**DATA BELOW**
-*-*-
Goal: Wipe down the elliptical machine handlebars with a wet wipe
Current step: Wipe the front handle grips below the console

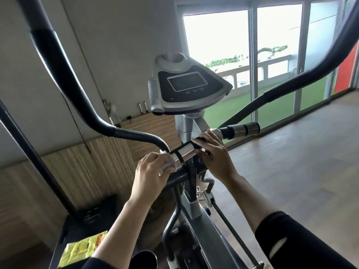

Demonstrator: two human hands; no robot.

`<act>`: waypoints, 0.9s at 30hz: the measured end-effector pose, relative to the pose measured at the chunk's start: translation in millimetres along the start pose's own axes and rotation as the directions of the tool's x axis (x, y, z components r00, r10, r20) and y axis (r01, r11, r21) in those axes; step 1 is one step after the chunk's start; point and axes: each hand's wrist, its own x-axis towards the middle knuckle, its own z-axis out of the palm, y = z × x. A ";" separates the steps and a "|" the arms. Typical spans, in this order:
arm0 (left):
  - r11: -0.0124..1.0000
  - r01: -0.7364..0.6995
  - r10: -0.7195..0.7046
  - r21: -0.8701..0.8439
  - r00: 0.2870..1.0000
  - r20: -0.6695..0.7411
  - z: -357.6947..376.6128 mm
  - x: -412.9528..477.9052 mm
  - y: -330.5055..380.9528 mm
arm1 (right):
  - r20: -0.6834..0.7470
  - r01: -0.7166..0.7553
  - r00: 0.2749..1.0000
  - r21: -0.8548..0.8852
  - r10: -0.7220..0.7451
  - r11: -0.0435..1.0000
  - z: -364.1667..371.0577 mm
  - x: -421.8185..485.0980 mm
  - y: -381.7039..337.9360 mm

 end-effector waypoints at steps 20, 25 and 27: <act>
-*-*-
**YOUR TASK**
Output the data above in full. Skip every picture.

**REPLY TO THE EXERCISE**
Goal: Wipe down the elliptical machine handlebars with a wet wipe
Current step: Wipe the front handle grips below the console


Demonstrator: two human hands; no robot.

`<act>`: waypoints, 0.9s at 30hz: the measured end-effector pose, relative to the pose measured at the chunk's start: translation in millimetres along the start pose's own axes and rotation as the directions of the tool's x axis (x, y, z components r00, r10, r20) and y axis (r01, r11, r21) in those axes; step 1 is one step after the chunk's start; point and axes: each hand's wrist, its own x-axis towards the middle knuckle, its own z-axis out of the palm, y = z × x. A ";" separates the steps and a "|" the arms. Typical spans, in this order:
arm0 (left):
  - r11: -0.0124..1.0000
  - r01: -0.7364..0.6995
  - r10: -0.7195..0.7046
  - r21: -0.8701..0.8439
  - r00: 0.2870..1.0000
  - r20: -0.6695..0.7411
  - z: -357.6947..376.6128 mm
  - x: -412.9528..477.9052 mm
  - y: -330.5055..380.9528 mm
arm1 (right):
  - r20: -0.6834..0.7470
  - r01: -0.7166..0.7553
  - r00: 0.2749..1.0000
  - r21: -0.8548..0.8852
  - r10: -0.7220..0.7451
  - r11: -0.0435..1.0000
  - z: -364.1667..371.0577 mm
  - x: -421.8185..485.0980 mm
  - y: -381.7039..337.9360 mm

 end-effector waypoints at steps 20, 25 and 27: <act>

No additional work remains on the exercise.